5.A Fair value of financial investments
The carrying values and fair values of our invested assets as at December 31 are shown in the following table.
2010 2009
Carrying
Value
Fair
Value
Yield
%
Carrying
Value
Fair
Value
Yield
%
Assets
Bonds – held-for-trading $ 54,753 $ 54,753 5.45 $ 51,634 $ 51,634 5.72
Bonds – available-for-sale 10,752 10,752 4.50 9,673 9,673 5.10
Mortgages and corporate loans 19,511 20,430 5.29 19,449 19,941 5.27
Stocks – held-for-trading 4,424 4,424 2.42 4,331 4,331 2.41
Stocks – available-for-sale 808 809 2.90 635 649 4.34
Real estate 4,919 5,125 8.07 4,877 5,124 9.01
Policy loans and other invested assets(1) 3,525 3,525 5.51 3,503 3,503 6.02
Cash, cash equivalents and short-term securities 8,487 8,487 n/a 11,868 11,868 n/a
Derivative assets 1,629 1,629 n/a 1,382 1,382 n/a
Other invested assets – held-for-trading 419 419 n/a 425 425 n/a
Other invested assets – available-for-sale 454 492 n/a 452 484 n/a
Total invested assets $ 109,681 $ 110,845 4.88 $ 108,229 $ 109,014 4.89
(1) Policy loans have a carrying value and fair value of $3,279 ($3,303 in 2009).

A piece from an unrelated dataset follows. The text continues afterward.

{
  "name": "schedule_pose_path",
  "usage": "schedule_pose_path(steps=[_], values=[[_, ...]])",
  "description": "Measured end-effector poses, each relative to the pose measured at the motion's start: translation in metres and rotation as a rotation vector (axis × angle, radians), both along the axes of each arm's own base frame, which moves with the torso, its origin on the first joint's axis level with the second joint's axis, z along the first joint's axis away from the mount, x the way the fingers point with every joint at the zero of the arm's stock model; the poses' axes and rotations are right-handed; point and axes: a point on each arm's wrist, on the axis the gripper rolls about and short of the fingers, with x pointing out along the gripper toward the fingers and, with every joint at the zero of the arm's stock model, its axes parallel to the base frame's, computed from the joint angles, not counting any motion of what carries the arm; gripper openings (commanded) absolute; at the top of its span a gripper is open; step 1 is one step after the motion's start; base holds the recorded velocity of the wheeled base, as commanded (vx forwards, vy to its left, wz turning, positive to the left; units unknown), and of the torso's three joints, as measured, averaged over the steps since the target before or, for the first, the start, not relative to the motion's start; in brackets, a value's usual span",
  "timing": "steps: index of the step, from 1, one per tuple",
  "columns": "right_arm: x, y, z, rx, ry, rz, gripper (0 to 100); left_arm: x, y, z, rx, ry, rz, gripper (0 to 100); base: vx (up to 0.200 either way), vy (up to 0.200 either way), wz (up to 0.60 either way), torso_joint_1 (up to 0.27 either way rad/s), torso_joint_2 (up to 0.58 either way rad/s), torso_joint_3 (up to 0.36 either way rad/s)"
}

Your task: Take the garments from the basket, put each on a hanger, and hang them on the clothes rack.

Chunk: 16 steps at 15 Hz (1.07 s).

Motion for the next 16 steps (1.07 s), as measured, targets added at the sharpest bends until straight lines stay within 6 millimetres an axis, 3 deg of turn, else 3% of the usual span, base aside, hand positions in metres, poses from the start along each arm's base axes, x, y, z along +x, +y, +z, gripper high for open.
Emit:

The preceding table includes only derivative financial instruments that have a positive fair value and are, therefore, recorded as assets
in our Consolidated Balance Sheets. Derivative liabilities with a fair value of $700 ($1,257 in 2009) are also reported in our
Consolidated Balance Sheets.
5.A.i Fair value methodologies and assumptions
The fair value of publicly traded fixed maturity and equity securities is determined using quoted market bid prices in active markets that
are readily and regularly obtainable, when available. When quoted prices in active markets are not available, the determination of fair
value is based on market standard valuation methodologies, which include matrix pricing, consensus pricing from various broker
dealers that are typically the market makers, discounted cash flows, or other similar techniques. The assumptions and valuation inputs
in applying these market standard valuation methodologies are determined primarily using observable market inputs, which include, but
are not limited to, benchmark yields, issuer spreads, reported trades of identical or similar instruments and prepayment speeds. Prices
obtained from independent pricing services are validated through back-testing to trade data, comparison to observable market inputs or
other economic indicators, and other qualitative analysis to ensure that the fair value is reasonable. For securities in which fair value
that is based solely on non-binding broker quotes that cannot be validated to observable market data, we typically consider the fair
value to be based on unobservable market inputs, due to a general lack of transparency in the process that the brokers use to develop
the prices. Stocks that do not have a quoted market price on an active market and are designated as available-for-sale are reported at
cost and are not material to our Consolidated Financial Statements.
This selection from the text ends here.